Ben de bu meşruiyet üzerinden yürünmesi gerektiğini düşünenlerdenim. Bu bağlam üzerinden Kobané direnişinin 1936 Barcelona Savunması karakteri taşıdığını ifade etmek yanlış olmayacaktır. Franko faşizmine karşı Barcelona özelinde verilen direniş insanlık için bir direnişti.

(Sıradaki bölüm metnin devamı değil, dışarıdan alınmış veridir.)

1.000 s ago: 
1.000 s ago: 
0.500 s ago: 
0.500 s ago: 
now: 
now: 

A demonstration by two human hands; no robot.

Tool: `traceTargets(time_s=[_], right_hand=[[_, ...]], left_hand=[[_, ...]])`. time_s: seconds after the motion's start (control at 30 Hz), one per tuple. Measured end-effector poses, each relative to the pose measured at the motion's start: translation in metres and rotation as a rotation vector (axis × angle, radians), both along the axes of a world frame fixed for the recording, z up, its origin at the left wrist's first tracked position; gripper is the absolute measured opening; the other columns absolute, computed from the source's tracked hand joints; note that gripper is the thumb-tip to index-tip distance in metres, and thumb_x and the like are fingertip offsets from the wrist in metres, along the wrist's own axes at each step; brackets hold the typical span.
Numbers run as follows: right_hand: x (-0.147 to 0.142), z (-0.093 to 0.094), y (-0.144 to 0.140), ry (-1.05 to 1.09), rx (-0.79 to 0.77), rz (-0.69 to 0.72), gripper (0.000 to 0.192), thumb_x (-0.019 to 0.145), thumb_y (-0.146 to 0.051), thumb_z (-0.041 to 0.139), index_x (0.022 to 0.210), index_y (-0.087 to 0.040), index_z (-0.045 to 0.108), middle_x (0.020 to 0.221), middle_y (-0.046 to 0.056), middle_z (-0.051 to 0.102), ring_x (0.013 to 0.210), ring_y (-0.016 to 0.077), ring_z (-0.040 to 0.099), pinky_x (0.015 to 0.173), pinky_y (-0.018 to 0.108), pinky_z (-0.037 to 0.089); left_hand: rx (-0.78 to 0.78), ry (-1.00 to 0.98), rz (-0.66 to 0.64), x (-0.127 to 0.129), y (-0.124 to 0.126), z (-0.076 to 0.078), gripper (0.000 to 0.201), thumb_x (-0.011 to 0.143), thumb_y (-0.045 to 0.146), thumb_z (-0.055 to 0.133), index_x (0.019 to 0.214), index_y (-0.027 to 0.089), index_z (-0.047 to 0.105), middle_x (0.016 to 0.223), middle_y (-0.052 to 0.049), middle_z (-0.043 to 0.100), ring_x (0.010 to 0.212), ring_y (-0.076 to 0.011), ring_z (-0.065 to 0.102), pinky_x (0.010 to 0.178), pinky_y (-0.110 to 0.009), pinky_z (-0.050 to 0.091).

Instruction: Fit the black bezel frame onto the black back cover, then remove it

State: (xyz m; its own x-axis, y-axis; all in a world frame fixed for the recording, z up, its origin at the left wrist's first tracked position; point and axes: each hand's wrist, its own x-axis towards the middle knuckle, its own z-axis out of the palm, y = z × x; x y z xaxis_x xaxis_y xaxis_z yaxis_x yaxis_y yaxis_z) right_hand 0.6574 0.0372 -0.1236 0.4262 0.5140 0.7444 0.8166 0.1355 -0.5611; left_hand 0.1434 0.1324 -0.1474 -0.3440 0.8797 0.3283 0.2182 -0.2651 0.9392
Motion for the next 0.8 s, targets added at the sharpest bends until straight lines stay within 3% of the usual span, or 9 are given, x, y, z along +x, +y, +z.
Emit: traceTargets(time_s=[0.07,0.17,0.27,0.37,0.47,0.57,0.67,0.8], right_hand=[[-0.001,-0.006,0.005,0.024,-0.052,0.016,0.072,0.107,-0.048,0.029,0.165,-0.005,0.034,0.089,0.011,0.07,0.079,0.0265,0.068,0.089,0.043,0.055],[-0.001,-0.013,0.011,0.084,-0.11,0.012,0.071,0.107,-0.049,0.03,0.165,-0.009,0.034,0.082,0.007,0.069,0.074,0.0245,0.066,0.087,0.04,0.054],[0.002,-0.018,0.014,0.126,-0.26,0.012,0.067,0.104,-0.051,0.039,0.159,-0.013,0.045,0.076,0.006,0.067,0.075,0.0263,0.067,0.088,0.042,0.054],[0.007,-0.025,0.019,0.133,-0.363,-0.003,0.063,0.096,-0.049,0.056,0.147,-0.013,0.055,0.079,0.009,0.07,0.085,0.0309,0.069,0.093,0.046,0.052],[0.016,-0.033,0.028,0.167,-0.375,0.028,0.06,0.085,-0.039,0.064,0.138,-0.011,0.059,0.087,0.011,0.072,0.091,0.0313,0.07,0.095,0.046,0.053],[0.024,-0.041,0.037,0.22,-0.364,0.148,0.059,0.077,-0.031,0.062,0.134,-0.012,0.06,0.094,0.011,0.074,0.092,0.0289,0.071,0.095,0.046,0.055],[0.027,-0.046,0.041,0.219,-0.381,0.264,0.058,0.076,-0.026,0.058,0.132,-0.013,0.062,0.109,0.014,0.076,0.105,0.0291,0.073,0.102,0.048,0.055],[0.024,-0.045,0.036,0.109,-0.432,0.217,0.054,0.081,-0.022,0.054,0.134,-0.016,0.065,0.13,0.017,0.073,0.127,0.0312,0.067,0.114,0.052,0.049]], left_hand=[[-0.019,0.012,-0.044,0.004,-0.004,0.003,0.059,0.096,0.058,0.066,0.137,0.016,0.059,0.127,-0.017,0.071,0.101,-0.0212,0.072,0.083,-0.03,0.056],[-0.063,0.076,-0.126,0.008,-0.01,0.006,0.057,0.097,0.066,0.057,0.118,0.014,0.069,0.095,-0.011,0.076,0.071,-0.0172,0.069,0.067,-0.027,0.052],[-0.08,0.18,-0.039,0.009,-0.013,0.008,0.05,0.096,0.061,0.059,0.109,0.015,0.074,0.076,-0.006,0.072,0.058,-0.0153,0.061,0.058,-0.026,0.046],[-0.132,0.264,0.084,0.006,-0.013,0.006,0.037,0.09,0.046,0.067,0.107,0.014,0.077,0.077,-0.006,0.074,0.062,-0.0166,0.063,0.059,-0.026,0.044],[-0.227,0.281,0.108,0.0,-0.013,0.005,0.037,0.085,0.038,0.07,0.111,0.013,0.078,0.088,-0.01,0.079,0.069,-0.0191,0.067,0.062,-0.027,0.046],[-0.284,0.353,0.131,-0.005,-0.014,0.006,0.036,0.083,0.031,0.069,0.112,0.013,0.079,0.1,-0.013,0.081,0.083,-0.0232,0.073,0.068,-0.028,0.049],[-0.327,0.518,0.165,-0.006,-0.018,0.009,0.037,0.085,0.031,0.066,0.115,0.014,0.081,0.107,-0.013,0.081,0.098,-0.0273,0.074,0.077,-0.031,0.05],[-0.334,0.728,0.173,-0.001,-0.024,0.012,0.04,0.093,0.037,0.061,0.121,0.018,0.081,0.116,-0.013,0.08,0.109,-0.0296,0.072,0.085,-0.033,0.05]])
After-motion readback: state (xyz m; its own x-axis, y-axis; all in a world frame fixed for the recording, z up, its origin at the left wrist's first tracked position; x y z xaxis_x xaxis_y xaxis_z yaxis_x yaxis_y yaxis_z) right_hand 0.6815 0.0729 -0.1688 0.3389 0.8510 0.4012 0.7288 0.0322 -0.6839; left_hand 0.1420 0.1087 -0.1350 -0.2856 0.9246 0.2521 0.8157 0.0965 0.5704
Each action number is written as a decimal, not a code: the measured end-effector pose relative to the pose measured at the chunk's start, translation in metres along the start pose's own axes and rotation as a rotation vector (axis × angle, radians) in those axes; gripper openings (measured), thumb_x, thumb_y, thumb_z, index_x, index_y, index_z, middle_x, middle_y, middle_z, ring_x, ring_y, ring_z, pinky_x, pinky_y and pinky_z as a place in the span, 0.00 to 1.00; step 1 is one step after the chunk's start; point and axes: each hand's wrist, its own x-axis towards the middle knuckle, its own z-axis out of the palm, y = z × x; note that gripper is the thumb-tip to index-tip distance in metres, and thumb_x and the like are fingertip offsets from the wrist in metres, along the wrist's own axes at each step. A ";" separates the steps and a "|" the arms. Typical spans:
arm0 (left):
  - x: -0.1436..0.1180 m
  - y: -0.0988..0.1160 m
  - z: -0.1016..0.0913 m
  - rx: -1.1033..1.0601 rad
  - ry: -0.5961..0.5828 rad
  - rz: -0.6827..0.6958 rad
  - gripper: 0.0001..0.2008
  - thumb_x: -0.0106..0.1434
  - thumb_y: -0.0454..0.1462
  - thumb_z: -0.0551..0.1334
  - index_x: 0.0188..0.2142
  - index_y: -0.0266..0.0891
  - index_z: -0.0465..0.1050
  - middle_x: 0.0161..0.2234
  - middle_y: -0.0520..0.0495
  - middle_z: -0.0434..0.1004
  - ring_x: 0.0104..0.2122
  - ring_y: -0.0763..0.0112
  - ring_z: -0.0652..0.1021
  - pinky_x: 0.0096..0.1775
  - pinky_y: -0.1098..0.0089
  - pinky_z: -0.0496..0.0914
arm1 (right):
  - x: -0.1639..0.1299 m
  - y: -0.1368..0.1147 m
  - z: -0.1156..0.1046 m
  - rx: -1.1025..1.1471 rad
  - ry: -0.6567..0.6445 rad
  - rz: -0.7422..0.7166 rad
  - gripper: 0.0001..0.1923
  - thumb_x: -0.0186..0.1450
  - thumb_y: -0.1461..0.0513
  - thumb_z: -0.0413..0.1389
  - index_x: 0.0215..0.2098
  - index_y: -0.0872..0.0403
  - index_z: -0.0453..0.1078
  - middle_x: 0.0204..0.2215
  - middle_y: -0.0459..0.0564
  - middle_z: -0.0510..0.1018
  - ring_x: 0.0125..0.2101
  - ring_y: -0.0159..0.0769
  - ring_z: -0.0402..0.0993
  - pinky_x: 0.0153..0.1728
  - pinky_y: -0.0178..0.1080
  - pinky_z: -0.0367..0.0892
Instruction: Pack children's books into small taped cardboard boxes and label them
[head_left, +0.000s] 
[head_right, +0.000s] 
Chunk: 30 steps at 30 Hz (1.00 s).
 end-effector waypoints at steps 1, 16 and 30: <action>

Bir tarafta İtalya ve Almanya faşist devletlerinin bütün desteği ile saldıran Franko faşizmi diğer yandan ise bu faşist saldırı karşısındaki uluslarası devrimci/anarşist dayanışma ile süren bir direniş hareketi insanlık için ne anlam ifade ediyorsa bugün DAİŞ çetelerine karşı YPG/YPJ şahsında somutlaşan direniş de insanlık için aynı anlama gelmektedir. Burada öz savunmayı esas alan bir direniş var. Silahı ve şiddeti kutsayan/kurumsallaştıran değil, sadece baskıyı bertaraf etmek için araç olarak kullanan bir insan gücü var. Bu güç içinde ciddi bir kadın gücü var.

Kadınlar Kobané/Rojava devrimi ile başlattıkları kazanımlarını korumak için bugün direnişin her aşamasında yer almaktadırlar. Bu direnişe destek vermek için 78 gündür “sınır”ların bu yanında da muazzam bir direniş devam ediyor. Çeşitli halklardan ve de inançlardan insanlar Kobané özgülünde özgür yaşam hayallerini sürdürmek ve yaşanan direnişe destek vermek için aylardır eylem, etkinlik, kampanya vs biçimlerde bu direnişin bir parçasıdır. Bu direnişin daha da kapsamlı olması gerekiyor. Dünyanın birçok yerinde şimdi muhalif, sosyalist, anarşist ve de anti-militarist yapılarda bu direnişi yakından izliyor bir şekilde parçası olmaya çalışıyor. Bu istem ve taleplerin daha da büyümesi gerekiyor. Savaşların, çatışmaların, “sınırlar”ın orta yerinde gelişen bu özgürlük alanını savunmak ve de büyütmek 1936 Barcelona’sına sahip olmak gibidir. Dün Barcelona bugün Kobané…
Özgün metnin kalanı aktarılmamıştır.